** Exercise **
In the material below, the required lines run from the one containing "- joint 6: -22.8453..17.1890" through the one containing "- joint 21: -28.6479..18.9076". Copy those lines exactly, ends included, and nothing else.

[[ Working data open ]]

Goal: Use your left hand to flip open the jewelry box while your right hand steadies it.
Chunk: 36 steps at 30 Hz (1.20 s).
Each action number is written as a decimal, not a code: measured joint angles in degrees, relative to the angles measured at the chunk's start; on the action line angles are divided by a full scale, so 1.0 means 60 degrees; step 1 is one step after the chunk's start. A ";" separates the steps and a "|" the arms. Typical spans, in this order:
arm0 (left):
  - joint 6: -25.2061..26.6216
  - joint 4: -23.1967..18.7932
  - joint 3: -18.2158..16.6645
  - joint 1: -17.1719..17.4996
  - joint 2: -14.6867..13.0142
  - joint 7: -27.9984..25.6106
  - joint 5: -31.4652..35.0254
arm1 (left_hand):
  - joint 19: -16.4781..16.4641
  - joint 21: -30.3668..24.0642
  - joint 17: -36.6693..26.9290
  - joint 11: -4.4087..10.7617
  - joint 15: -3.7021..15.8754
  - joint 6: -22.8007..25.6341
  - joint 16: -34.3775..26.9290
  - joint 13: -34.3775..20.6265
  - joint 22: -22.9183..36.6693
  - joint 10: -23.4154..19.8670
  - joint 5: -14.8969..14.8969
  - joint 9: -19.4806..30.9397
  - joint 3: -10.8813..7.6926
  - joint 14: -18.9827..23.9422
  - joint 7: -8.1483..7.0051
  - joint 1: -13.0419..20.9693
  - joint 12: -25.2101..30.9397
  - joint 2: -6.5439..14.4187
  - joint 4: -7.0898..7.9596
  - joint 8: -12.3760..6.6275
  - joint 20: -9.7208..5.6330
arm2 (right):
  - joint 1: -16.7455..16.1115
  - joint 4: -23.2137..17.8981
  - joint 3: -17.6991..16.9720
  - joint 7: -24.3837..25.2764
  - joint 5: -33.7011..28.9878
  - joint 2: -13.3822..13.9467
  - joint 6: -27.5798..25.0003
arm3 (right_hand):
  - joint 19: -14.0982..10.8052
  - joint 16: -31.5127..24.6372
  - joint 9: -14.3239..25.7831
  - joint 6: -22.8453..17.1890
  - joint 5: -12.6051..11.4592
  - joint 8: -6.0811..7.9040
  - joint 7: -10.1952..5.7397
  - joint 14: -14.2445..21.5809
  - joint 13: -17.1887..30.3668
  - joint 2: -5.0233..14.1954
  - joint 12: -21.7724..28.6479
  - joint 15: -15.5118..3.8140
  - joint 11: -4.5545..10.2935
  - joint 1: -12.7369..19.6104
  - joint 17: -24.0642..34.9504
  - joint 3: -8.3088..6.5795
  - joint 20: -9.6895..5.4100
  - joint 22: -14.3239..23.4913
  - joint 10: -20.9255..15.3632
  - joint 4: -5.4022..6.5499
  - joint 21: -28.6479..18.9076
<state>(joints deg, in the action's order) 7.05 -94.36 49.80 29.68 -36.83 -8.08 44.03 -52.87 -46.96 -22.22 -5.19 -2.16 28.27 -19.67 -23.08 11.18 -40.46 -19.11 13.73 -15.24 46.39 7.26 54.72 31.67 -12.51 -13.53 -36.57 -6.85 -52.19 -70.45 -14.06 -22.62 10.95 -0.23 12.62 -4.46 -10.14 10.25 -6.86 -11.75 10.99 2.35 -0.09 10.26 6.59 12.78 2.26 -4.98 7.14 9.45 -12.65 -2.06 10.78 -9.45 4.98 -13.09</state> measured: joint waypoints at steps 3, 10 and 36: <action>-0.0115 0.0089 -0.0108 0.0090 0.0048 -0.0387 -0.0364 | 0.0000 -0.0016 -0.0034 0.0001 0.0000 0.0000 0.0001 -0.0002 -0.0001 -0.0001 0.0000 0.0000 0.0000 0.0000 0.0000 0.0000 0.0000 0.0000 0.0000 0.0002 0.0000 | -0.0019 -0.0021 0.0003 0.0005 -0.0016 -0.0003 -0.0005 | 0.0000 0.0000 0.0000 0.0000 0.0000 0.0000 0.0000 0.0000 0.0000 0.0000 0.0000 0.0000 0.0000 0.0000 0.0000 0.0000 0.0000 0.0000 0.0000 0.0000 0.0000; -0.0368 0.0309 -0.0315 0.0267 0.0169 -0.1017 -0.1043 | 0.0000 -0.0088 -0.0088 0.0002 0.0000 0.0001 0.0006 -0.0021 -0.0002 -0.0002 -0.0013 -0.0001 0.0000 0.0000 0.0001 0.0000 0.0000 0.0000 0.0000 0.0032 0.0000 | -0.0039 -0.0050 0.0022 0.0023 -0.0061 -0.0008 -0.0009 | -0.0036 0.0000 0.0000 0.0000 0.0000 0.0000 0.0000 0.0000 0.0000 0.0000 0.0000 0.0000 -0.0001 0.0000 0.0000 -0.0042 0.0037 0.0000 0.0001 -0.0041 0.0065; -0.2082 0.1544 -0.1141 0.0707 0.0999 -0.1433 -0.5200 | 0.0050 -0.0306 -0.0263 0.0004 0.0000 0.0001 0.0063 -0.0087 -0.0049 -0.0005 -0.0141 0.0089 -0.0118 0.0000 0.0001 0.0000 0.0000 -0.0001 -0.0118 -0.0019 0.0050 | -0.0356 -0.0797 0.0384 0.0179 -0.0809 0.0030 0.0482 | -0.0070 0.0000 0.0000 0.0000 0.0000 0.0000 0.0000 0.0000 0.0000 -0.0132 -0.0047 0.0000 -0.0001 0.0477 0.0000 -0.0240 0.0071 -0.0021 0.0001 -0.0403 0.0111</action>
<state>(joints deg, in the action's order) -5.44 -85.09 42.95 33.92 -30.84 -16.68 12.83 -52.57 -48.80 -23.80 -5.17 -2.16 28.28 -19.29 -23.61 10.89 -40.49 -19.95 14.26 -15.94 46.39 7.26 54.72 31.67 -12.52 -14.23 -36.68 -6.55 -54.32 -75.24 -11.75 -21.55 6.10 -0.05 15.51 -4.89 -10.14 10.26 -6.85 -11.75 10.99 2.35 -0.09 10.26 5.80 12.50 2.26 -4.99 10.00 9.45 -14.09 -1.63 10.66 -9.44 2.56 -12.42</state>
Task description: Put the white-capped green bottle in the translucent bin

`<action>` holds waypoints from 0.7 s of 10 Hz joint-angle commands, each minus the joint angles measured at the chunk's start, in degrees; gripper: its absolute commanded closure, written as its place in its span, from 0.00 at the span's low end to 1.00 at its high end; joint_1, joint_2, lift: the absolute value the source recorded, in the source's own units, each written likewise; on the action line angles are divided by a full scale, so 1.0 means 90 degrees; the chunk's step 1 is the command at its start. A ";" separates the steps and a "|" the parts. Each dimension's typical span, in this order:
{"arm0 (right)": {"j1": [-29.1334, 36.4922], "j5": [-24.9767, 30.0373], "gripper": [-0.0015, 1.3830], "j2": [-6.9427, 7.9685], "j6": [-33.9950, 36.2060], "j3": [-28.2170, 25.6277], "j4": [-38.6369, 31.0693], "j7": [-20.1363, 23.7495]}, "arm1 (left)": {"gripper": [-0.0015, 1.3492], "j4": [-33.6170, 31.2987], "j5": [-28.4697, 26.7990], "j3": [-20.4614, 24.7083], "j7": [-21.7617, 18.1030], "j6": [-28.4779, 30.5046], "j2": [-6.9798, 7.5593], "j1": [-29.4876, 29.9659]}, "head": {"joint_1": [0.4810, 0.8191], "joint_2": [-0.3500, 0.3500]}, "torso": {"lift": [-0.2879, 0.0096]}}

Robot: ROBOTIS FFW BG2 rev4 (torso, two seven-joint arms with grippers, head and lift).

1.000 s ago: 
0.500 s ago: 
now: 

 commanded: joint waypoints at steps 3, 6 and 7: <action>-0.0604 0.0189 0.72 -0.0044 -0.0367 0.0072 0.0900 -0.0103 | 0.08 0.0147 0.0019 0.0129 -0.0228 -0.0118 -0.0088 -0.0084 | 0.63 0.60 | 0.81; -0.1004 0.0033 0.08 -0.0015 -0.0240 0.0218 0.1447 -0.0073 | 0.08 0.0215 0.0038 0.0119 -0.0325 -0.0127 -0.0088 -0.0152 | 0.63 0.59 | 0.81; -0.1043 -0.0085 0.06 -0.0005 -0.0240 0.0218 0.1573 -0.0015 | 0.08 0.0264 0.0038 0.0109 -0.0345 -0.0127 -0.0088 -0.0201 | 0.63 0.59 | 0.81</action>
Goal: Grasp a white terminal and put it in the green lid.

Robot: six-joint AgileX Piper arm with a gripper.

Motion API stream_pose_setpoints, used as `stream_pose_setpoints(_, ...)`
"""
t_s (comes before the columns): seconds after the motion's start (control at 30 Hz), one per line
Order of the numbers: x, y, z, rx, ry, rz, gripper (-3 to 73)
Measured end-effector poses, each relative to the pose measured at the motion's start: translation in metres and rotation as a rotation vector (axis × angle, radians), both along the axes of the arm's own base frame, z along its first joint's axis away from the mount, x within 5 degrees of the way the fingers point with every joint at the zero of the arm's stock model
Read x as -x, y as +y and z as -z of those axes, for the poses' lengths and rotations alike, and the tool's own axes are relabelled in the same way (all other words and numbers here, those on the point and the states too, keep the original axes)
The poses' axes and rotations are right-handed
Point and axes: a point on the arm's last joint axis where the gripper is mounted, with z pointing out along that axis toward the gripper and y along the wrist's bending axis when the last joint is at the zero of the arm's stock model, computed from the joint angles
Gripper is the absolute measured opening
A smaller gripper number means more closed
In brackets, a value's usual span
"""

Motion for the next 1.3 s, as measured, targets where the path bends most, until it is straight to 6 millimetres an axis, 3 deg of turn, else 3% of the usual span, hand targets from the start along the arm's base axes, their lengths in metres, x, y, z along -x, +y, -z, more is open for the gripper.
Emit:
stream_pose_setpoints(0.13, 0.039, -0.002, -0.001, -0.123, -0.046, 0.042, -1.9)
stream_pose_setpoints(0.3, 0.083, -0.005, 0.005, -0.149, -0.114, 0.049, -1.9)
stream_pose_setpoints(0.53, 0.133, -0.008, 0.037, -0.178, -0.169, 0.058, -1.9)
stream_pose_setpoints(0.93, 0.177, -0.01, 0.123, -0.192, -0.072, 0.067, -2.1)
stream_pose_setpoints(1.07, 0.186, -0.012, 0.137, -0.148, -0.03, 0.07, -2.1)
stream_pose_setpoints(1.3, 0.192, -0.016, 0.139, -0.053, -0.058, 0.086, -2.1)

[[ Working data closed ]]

** Result below **
  - joint 6: -22.8453..17.1890
  - joint 5: -12.6051..11.4592
  - joint 8: -6.0811..7.9040
  - joint 7: -10.1952..5.7397
  - joint 14: -14.2445..21.5809
  - joint 13: -17.1887..30.3668
  - joint 2: -5.0233..14.1954
  - joint 12: -21.7724..28.6479
  - joint 15: -15.5118..3.8140
  - joint 11: -4.5545..10.2935
  - joint 1: -12.7369..19.6104
  - joint 17: -24.0642..34.9504
  - joint 3: -8.3088..6.5795
  - joint 20: -9.6895..5.4100
  - joint 22: -14.3239..23.4913
  - joint 10: -20.9255..15.3632
  - joint 4: -5.4022..6.5499
  - joint 21: -28.6479..18.9076

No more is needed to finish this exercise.